Copy each line below that contains "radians".

[Data items]
━━━━━━━━━━━━━━━━━━━━

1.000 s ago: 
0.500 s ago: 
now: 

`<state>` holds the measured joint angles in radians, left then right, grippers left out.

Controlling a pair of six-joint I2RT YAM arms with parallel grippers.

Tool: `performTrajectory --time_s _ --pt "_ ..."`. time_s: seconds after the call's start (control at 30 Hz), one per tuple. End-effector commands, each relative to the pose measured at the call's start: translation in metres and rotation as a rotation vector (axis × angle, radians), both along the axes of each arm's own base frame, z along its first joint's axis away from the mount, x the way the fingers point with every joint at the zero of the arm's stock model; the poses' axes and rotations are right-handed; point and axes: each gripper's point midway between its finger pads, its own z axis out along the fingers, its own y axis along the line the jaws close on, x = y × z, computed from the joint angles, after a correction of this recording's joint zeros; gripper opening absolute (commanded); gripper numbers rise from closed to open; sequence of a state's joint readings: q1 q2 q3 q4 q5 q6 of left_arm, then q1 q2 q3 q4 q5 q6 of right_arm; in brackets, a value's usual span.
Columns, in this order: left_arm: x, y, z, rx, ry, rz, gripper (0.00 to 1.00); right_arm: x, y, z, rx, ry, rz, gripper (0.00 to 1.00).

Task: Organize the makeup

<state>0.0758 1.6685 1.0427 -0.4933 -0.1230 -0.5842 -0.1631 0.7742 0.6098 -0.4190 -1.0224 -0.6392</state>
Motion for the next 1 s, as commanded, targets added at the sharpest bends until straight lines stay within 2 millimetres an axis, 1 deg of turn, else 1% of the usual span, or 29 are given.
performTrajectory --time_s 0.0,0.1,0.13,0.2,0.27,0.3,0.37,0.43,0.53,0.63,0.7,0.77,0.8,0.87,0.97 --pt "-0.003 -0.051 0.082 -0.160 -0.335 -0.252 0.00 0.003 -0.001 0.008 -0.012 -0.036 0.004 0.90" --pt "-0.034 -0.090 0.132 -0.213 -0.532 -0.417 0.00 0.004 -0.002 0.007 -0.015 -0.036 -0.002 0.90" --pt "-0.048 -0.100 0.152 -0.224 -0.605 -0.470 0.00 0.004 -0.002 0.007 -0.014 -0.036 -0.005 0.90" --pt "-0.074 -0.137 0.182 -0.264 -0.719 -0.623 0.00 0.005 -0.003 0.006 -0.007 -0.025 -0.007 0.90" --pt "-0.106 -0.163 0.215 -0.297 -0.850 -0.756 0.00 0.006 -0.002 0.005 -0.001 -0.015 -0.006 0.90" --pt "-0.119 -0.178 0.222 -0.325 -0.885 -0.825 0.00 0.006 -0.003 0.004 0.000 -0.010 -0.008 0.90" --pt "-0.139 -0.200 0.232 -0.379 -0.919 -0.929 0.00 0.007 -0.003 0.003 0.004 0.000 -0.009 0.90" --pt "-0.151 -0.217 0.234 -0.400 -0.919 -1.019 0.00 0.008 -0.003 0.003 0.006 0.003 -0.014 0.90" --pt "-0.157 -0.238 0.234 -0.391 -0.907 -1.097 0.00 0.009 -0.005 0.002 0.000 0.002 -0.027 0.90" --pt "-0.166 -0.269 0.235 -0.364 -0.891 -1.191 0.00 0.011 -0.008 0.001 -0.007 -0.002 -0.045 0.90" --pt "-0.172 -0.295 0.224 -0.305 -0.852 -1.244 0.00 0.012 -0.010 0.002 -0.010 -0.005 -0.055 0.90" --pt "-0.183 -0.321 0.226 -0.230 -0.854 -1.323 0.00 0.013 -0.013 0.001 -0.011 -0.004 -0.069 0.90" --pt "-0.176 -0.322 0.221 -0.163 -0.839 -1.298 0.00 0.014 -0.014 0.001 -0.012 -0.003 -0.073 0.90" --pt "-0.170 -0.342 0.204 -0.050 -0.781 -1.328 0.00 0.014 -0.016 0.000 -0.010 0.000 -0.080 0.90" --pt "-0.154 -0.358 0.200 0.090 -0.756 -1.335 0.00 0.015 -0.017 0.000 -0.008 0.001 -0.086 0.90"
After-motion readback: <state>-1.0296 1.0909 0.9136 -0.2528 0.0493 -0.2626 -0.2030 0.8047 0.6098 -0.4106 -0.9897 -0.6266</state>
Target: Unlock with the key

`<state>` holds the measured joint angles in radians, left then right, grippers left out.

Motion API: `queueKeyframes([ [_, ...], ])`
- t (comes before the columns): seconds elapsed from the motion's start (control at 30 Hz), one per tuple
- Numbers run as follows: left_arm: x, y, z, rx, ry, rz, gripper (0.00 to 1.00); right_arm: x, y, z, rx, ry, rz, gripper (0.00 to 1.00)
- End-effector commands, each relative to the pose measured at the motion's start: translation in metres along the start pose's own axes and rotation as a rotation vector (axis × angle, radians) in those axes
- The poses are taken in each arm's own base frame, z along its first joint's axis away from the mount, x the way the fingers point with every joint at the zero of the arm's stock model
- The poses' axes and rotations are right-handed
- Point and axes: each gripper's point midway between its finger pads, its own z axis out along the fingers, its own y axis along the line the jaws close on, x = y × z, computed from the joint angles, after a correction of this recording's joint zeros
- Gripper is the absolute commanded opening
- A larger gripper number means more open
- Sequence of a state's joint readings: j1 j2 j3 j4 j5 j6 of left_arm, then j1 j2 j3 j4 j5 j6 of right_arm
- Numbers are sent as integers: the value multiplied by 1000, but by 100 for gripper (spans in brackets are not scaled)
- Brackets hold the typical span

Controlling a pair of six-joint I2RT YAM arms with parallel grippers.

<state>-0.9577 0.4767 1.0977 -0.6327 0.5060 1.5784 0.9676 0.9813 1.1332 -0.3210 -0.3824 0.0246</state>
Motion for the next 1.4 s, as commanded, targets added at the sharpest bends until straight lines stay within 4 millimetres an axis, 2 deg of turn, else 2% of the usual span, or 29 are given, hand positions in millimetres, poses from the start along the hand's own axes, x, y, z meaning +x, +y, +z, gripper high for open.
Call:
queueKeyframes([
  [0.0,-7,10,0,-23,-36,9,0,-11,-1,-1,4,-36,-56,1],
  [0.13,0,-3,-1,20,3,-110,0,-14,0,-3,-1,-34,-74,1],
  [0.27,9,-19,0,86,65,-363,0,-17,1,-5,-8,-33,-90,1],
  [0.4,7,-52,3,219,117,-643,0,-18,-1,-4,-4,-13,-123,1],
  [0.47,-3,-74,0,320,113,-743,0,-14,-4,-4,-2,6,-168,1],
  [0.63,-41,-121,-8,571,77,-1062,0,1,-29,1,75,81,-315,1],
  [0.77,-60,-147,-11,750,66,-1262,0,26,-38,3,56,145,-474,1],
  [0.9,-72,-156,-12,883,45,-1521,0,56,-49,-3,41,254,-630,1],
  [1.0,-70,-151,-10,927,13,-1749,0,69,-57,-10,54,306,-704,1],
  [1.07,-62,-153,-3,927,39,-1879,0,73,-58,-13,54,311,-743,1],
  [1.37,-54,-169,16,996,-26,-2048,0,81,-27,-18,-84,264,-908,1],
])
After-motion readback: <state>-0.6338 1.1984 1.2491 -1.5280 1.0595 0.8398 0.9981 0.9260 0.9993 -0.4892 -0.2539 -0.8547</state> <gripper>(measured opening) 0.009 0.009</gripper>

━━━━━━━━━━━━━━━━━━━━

## Result
`<state>` holds the measured joint angles in radians, left then right, grippers left out.
Tool: `performTrajectory --time_s _ --pt "_ ..."`. time_s: seconds after the call's start (control at 30 Hz), one per tuple. End-effector commands, each relative to the pose measured at the call's start: translation in metres and rotation as a rotation vector (axis × angle, radians), both along the axes of each arm's own base frame, z along its first joint's axis away from the mount, x the way the fingers point with every joint at the zero of the arm's stock model; the poses' axes and rotations are right-handed; point and axes: each gripper's point midway between its finger pads, its own z axis out along the fingers, its own y axis along the line the jaws close on, x = y × z, computed from the joint angles, after a correction of this recording's joint zeros; gripper opening absolute (commanded); gripper numbers rise from closed to open; sequence of a state's joint readings: q1 q2 q3 q4 q5 q6 of left_arm, then q1 q2 q3 q4 q5 q6 of right_arm; in brackets, a value's usual span.
`<state>` holds the measured joint angles in radians, left then right, grippers left out.
- End-effector commands, each relative to the pose measured at the motion's start: translation in metres along the start pose's own axes and rotation as a rotation vector (axis × angle, radians) in those axes

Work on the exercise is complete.